What you are asked to do: Pull every line holding the word "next" from the data below and copy it.

Information:

################

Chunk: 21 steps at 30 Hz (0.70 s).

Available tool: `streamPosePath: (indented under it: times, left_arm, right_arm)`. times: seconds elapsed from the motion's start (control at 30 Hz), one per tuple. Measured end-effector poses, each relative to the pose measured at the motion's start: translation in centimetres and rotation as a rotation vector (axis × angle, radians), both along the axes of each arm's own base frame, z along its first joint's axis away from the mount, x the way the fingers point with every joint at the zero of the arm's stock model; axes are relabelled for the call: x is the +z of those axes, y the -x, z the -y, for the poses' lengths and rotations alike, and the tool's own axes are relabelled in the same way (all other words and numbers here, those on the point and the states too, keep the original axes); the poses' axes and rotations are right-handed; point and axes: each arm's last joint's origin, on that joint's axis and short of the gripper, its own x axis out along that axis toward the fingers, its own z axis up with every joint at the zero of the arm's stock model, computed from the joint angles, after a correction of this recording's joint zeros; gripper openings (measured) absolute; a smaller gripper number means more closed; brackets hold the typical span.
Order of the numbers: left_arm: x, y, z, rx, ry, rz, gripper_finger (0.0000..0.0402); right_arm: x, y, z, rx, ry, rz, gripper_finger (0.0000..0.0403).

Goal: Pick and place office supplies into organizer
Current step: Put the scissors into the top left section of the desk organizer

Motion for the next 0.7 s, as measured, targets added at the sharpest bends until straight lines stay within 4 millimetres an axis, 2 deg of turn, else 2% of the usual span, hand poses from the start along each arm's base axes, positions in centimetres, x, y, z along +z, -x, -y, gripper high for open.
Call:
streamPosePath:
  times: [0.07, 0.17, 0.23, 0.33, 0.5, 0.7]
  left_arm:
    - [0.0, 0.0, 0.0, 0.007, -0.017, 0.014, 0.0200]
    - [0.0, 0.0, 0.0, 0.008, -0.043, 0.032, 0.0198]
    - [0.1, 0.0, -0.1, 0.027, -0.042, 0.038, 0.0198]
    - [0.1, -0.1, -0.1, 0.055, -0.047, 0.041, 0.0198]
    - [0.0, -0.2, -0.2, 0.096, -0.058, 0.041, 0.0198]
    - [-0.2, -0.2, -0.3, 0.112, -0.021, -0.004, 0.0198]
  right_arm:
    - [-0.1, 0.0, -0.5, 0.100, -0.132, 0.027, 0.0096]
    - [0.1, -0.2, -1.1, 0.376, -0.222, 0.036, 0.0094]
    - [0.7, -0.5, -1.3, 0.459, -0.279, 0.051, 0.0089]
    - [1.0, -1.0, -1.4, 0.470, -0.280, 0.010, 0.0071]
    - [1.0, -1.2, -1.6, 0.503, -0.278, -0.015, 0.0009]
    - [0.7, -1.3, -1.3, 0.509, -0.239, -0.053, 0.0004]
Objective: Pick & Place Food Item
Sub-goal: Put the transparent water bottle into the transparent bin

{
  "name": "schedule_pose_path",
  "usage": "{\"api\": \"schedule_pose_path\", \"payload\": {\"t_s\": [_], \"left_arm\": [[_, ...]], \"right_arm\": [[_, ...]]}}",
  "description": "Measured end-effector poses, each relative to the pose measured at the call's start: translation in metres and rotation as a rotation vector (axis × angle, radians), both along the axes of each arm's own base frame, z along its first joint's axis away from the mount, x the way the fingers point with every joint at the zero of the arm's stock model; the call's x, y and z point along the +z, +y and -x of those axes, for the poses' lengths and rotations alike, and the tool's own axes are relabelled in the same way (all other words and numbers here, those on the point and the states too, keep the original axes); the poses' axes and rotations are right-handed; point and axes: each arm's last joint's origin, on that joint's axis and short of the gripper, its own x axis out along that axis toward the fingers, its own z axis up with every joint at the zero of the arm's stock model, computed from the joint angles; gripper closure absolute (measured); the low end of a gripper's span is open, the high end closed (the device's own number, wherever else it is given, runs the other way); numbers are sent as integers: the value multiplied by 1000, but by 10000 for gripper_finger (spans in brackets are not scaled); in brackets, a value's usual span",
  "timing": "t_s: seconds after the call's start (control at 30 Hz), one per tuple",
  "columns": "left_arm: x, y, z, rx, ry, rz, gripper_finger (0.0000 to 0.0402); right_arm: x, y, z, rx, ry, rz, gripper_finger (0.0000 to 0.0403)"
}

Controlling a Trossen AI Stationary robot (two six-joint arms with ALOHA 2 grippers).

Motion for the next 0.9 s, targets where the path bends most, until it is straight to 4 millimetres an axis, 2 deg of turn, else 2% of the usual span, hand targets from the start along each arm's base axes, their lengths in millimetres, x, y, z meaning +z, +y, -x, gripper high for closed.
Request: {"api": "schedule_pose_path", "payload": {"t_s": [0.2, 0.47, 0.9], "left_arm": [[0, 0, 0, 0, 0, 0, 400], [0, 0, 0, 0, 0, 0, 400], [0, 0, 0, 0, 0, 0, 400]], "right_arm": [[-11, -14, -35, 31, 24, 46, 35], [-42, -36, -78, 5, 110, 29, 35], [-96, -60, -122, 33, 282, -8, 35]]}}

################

Solved exercise:
Motion for the next 0.7 s, as measured, targets added at the sharpest bends until straight lines stay within 4 millimetres an axis, 2 deg of turn, else 2% of the usual span, hand poses from the start along each arm's base axes, positions in centimetres, x, y, z along +z, -x, -y, gripper high for open.
Motion for the next 0.9 s, targets where the path bends most, until it is straight to 4 millimetres an axis, 2 deg of turn, else 2% of the usual span, hand targets from the start along each arm's base axes, their lengths in millimetres, x, y, z meaning +z, +y, -x, gripper high for closed.

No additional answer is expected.